### Exercise goal
Transcribe the lines below verbatim, skipping the images.
*** Opening of Input data ***
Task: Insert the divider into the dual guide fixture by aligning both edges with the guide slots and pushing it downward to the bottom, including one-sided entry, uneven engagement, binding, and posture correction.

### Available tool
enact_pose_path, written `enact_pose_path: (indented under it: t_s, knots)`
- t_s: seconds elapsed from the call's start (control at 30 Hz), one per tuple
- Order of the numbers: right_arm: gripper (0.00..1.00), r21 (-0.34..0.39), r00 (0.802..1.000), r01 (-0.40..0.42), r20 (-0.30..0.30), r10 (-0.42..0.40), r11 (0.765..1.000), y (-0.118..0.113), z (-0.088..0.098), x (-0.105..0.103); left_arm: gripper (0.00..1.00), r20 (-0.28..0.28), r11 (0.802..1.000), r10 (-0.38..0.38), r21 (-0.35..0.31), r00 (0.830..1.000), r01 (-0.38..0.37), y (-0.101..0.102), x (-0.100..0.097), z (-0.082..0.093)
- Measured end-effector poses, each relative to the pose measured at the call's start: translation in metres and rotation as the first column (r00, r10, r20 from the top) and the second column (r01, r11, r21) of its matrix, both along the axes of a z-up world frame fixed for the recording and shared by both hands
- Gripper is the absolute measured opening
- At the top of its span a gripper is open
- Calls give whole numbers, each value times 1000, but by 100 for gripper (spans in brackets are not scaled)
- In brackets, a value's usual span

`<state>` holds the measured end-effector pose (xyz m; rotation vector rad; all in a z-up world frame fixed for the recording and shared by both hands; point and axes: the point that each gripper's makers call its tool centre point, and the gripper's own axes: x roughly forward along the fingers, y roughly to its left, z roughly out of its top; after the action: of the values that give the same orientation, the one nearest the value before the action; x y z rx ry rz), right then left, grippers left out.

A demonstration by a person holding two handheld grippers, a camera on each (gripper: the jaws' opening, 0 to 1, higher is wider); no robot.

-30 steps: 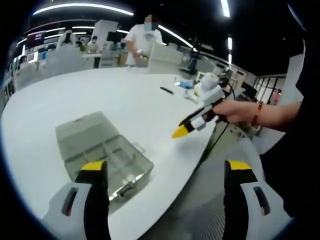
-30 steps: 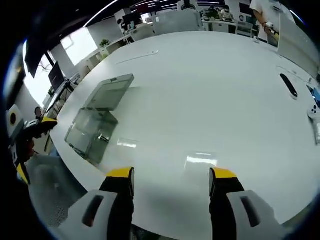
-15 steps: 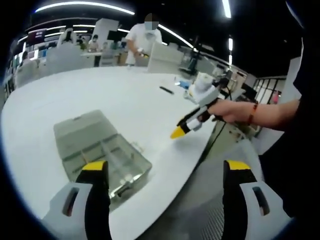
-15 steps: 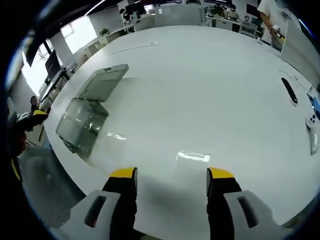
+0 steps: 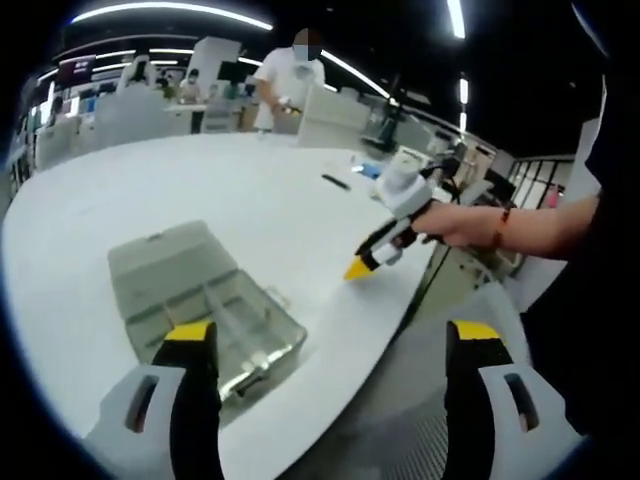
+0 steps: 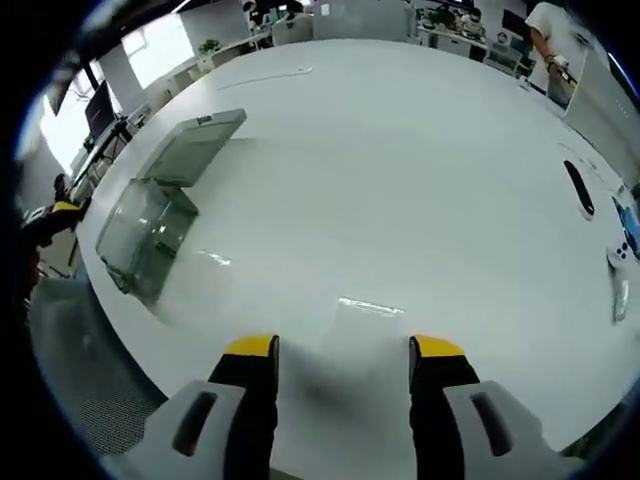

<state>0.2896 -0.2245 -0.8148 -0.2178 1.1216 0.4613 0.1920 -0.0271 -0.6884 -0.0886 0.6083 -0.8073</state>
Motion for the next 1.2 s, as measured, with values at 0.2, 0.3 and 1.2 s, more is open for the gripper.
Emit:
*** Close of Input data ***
### Task solution
Task: Insert the divider into the dual guide fixture by aligning both edges with the guide slots and pushing it downward to the bottom, including one-sided entry, uneven engagement, binding, and posture correction.

### Available tool
enact_pose_path, written `enact_pose_path: (indented under it: t_s, knots)`
- t_s: seconds elapsed from the call's start (control at 30 Hz), one per tuple
- Order of the numbers: right_arm: gripper (0.00..1.00), r21 (-0.34..0.39), r00 (0.802..1.000), r01 (-0.40..0.42), r20 (-0.30..0.30), r10 (-0.42..0.40), r11 (0.765..1.000), y (-0.118..0.113), z (-0.088..0.098), x (-0.105..0.103); left_arm: gripper (0.00..1.00), r20 (-0.28..0.28), r11 (0.802..1.000), r10 (-0.38..0.38), r21 (-0.35..0.31), r00 (0.830..1.000), r01 (-0.38..0.37), y (-0.101..0.102), x (-0.100..0.097), z (-0.082..0.093)
- Measured end-effector poses, each relative to the pose measured at the call's start: translation in metres and rotation as the first column (r00, r10, r20 from the top) and the second column (r01, r11, r21) of its matrix, both along the axes of a z-up world frame fixed for the recording and shared by both hands
- Gripper is the absolute measured opening
- At the top of its span a gripper is open
- Calls give whole numbers, each value times 1000, but by 100 for gripper (spans in brackets are not scaled)
- In brackets, a value's usual span

`<state>` holds the measured end-effector pose (xyz m; rotation vector rad; all in a z-up world frame fixed for the recording and shared by both hands; point and axes: the point that each gripper's makers call its tool centre point, and the gripper's own axes: x roughly forward along the fingers, y roughly to its left, z roughly out of its top; after the action: of the values that give the same orientation, the one nearest the value before the action; x y z rx ry rz), right then left, grippers left out.

A demonstration by a person holding two handheld grippers, a camera on each (gripper: the jaws' opening, 0 to 1, higher is wider); no robot.

-30 steps: 
-30 steps: 
-15 steps: 
-15 steps: 
+0 steps: 
+0 steps: 

<state>0.2896 -0.2245 -0.8148 -0.2178 1.1216 0.4613 0.1920 -0.0271 -0.6884 -0.0886 0.6083 -0.8073</state>
Motion for the next 1.2 s, as measured, with values at 0.2, 0.3 and 1.2 s, more is open for the gripper.
Emit:

This answer is finished.